An Eye for an Eye: Dealing with Workplace Retaliation
Posted on January 5, 2015
When asked which type of Equal Employment Opportunity Commission (EEOC) complaint is the most common, many assume that disgruntled employees file race, gender or disability EEOC charges with the most frequency. However, the most common EEOC charged filed in the last few years has been the charge of retaliation. In 2010, charges for allegations of workplace retaliation surpassed the number of charges for the previously-leading category of racial discrimination charges. Since that time, the percentage of retaliation claims has continued to increase its lead in number of charges.

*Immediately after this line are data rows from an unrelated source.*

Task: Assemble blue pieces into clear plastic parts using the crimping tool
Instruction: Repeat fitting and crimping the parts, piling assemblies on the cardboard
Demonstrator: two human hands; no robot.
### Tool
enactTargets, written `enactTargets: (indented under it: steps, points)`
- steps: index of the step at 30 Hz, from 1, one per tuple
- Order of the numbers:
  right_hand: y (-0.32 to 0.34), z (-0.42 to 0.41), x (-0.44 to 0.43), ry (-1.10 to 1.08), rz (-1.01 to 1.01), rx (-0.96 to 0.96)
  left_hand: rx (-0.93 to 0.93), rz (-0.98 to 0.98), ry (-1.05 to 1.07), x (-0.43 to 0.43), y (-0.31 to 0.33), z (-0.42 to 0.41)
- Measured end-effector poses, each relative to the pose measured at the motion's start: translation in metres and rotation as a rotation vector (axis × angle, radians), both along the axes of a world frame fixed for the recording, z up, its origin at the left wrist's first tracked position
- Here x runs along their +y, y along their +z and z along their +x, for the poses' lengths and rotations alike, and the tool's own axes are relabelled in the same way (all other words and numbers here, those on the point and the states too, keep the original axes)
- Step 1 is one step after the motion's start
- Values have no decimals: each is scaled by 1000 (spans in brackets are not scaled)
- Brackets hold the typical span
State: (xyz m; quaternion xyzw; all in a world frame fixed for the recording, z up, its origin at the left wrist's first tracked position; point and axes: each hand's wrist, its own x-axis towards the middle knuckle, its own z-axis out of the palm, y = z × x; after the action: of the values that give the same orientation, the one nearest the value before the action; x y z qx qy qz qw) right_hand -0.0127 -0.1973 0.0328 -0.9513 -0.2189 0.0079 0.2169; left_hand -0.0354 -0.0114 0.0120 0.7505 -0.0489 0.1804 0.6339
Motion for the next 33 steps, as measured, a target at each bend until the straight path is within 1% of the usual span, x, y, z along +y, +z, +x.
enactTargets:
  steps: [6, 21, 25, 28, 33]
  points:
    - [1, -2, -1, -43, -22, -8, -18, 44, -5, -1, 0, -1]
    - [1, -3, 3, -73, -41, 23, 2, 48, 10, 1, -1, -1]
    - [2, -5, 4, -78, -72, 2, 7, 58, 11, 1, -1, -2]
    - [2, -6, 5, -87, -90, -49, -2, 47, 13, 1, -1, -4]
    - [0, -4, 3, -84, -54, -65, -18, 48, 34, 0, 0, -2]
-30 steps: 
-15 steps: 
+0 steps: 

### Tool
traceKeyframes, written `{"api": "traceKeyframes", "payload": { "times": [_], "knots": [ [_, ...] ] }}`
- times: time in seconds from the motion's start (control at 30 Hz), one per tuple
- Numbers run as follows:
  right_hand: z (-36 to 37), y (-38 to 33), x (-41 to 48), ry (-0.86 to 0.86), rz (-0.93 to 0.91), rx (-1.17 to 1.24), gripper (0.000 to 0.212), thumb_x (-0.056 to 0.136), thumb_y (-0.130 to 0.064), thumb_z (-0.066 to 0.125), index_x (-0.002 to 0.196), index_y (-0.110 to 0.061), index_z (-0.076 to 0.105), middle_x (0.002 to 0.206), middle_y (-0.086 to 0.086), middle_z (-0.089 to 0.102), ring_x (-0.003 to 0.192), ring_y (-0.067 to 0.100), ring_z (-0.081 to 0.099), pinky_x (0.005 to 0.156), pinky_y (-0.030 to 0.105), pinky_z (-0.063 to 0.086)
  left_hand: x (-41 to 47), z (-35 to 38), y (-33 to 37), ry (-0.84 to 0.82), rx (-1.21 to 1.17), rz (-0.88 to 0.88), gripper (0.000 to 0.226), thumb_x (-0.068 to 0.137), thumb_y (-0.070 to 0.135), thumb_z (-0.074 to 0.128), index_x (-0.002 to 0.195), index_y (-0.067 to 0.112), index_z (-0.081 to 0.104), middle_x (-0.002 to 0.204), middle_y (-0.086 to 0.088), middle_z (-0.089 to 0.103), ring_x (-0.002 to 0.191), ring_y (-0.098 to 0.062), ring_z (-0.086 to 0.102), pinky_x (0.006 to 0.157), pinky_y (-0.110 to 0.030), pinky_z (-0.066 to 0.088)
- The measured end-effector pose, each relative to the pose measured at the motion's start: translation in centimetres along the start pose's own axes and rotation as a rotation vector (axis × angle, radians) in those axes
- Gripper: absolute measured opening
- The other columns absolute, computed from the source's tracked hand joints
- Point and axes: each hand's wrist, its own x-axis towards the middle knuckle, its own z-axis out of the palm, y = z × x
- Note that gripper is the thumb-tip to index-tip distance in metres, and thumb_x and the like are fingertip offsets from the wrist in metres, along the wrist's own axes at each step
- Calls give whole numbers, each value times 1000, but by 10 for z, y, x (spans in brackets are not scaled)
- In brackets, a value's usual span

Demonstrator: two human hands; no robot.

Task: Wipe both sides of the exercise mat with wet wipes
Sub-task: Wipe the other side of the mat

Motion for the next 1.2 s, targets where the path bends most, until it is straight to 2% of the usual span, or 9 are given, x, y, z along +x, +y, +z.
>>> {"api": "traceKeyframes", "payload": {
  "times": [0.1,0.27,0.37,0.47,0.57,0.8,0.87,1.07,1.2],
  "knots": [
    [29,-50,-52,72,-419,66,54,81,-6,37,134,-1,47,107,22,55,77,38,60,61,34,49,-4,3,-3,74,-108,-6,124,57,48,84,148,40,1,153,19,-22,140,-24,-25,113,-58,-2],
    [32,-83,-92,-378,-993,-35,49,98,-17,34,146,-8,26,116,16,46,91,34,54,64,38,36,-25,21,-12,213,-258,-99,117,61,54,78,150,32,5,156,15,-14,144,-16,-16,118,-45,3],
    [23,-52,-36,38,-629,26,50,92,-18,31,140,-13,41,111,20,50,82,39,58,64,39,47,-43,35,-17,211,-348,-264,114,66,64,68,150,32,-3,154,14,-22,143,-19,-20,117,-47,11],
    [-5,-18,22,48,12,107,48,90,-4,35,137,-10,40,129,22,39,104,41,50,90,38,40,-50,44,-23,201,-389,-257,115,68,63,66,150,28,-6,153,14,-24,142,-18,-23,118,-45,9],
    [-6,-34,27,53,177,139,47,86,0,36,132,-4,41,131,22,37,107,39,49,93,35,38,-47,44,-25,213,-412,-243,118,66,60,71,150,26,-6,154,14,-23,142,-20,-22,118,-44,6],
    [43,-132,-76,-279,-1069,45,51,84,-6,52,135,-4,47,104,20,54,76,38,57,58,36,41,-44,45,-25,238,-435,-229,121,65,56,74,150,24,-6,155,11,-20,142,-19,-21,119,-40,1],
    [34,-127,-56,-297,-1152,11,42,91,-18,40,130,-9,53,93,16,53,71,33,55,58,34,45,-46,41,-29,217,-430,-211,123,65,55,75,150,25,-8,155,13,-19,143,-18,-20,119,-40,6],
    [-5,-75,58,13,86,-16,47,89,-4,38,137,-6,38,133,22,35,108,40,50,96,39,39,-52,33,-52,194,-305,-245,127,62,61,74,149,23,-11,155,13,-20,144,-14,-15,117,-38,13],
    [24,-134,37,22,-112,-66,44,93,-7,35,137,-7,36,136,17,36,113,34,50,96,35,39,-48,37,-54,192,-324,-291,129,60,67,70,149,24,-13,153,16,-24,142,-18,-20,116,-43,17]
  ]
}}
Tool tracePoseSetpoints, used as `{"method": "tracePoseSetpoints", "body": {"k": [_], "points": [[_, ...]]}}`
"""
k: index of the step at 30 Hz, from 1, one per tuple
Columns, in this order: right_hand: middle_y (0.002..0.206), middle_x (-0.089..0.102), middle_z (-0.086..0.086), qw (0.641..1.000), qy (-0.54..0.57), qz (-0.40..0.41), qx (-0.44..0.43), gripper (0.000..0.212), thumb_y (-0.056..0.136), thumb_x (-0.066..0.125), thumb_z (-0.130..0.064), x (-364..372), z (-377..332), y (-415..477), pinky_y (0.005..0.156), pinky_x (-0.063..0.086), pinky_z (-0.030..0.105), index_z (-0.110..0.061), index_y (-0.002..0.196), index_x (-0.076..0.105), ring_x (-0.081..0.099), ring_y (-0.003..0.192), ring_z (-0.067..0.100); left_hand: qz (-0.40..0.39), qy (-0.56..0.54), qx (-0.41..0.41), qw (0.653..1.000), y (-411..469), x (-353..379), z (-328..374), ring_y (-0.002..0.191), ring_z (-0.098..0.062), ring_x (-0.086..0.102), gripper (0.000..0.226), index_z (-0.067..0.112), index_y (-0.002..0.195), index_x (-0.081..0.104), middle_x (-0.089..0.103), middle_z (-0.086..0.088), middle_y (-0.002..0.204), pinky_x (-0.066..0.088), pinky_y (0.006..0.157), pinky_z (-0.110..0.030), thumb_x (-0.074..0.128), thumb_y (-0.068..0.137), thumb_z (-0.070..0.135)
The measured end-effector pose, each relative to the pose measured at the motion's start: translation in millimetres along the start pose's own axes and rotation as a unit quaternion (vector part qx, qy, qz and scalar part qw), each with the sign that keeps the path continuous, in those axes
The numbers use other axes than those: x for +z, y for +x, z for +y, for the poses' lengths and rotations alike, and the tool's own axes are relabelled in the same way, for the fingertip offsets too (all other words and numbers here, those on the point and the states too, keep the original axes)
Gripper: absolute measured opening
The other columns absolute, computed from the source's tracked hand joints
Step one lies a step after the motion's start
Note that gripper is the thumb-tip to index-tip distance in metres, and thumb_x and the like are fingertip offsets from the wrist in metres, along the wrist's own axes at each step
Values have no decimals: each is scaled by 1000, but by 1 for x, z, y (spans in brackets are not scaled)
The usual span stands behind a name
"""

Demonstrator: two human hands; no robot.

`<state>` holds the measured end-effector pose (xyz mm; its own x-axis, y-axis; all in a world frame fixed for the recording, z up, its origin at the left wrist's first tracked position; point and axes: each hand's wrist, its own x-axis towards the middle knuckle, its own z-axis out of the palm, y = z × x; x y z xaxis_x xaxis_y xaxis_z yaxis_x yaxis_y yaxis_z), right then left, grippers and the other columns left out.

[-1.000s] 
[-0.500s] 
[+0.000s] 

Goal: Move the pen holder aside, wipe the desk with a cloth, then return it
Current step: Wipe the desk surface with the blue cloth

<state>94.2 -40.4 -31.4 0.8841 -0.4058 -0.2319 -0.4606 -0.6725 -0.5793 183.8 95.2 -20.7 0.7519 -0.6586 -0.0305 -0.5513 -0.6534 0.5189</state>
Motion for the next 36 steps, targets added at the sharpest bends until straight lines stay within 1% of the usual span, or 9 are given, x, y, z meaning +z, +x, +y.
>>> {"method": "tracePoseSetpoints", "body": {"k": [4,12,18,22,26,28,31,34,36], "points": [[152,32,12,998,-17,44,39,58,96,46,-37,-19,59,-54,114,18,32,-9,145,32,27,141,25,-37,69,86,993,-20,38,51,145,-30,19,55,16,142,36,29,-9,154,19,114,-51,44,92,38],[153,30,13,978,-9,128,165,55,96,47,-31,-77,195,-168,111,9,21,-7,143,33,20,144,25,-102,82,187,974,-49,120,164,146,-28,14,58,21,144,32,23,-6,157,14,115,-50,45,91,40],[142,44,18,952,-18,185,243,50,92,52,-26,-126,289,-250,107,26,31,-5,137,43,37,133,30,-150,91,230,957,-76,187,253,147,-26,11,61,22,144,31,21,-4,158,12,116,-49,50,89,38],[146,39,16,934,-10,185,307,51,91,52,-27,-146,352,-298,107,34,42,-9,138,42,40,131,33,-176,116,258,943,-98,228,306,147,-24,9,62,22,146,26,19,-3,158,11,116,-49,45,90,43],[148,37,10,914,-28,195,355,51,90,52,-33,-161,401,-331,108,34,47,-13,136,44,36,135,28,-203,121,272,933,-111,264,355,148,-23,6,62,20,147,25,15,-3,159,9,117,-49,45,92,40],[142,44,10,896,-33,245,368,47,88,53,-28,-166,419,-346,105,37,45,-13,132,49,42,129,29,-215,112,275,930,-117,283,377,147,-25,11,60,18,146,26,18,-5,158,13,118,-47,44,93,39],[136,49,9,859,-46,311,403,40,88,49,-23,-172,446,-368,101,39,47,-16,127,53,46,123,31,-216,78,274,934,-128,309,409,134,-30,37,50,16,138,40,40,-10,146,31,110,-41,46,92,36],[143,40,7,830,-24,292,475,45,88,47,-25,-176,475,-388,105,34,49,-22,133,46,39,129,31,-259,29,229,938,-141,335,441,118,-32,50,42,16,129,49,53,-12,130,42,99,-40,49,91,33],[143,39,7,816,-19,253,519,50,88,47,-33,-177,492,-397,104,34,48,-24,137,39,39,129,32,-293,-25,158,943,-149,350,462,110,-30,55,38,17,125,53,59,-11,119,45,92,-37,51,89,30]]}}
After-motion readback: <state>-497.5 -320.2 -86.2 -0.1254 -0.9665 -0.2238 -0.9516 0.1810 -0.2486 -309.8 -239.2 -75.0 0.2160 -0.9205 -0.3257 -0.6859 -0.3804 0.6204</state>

What is workplace retaliation?
According to the EEOC, retaliation occurs when an employer takes an adverse action (such as demotion, termination or disciplinary action) against an employee because he or she engaged in a protected activity. Some protected activities include filing a workers’ compensation claim, reporting illegal behavior to the government or filing an EEOC discrimination charge.
Simply put, anytime an organization terminates, demotes, harasses or otherwise retaliates against an individual for filing a charge with a regulatory agency, participating in an internal or external investigation into the charge, or otherwise opposing discrimination in the workplace, the employer may have violated the EEOC guidelines. The reason this claim is so common is that it is often added to other EEOC charges of all types, such as race, religion, national origin, etc. Therefore, when an employee goes to the EEOC to file a charge, they often include retaliation as part of the discrimination claim.
How can an employer to protect itself from claims of retaliation?
The first step is to minimize the organization’s risk of EEOC claims in general. It is critically important to treat employees consistently and in accordance with company policy with all aspects of employment, including hiring, pay, benefits, promotion, demotion, disciplinary action, termination and so on. It is also imperative for the management team to establish a working environment that does not condone harassment or bullying, especially based on the victim’s protected class status.
Developing and communicating anti-harassment and anti-bullying policies alone is simply not sufficient for an employer to mitigate its risk in this regard. It takes complete support and behavior modeling from the senior management team in order to establish a workplace free from discrimination, harassment and bullying.
The second step is to adequately investigate all claims and allegations of discrimination, harassment and bullying, as well as to ensure that no employee within the organization retaliates against the claimant or others who participate in the investigation. The law protects against retaliation even when such retaliation is inadvertent or unintended in nature. Therefore, it is imperative that employees and managers keep the idea of retaliation at the forefront of their thoughts when working through internal investigations.
The company’s anti-discrimination, anti-harassment and anti-bullying policies should all contain a provision prohibiting retaliation against complainants or those who participate in the investigation. Additionally, once a complaint is made, the allegation should be kept confidential to the extent practical so that less people within the organization have to opportunity to retaliate against the claimant.
Often when a discrimination, harassment or bullying complaint is filed against a manager, it takes a substantial amount of restraint from the manager to avoid retaliating against the employee. Therefore, it is suggested to remind the accused employee of the company’s very strict anti-retaliation policies when informing the accused of the complaint. Additionally, once a complaint has been made, it is often helpful to physically separate the complainant from the accused, generally by moving the accused employee to another shift, role or location, at least for a temporary period while the investigation is underway to reduce the company’s exposure to a retaliation complaint and to diminish or cease any continuing harm.
Another item to consider is how the timing of certain employment decisions may look to an outside third party. For example, terminating an employee directly after learning that the employee has filed an EEOC claim certainly may look retaliatory at face value. It is important to consider how the timing of an adverse employment action may appear to a reasonable outsider who knows nothing about your organization. If you are able, it is best to allow an adequate amount of time to pass following the filing of a complaint before taking an adverse employment action against the complainant. However, doing so is not always possible, especially if the complaining employee’s workplace performance or misconduct is negatively affecting the business. Therefore, if the organization must take an adverse employment action against an employee who has recently filed an internal complaint or external charge, it is critically important that the management team collects adequate documentation in order to support the decision and consults with an HR Professional or labor law attorney regarding the situation.
Reduce your exposure
It can be human nature to want to retaliate against employees who have made hurtful allegations against the organization or a member of the senior management team. As Mahatma Gandhi profoundly stated, “an eye for an eye will make the whole world blind.” It is imperative to remember that it violates federal law to retaliate in many complaint situations. Additionally, retaliation does not favorably enhance the organization’s reputation in the community. Through proper policy development, training and senior management behavior modeling, your organization can greatly reduce its exposure to an EEOC charge, including claims of retaliation.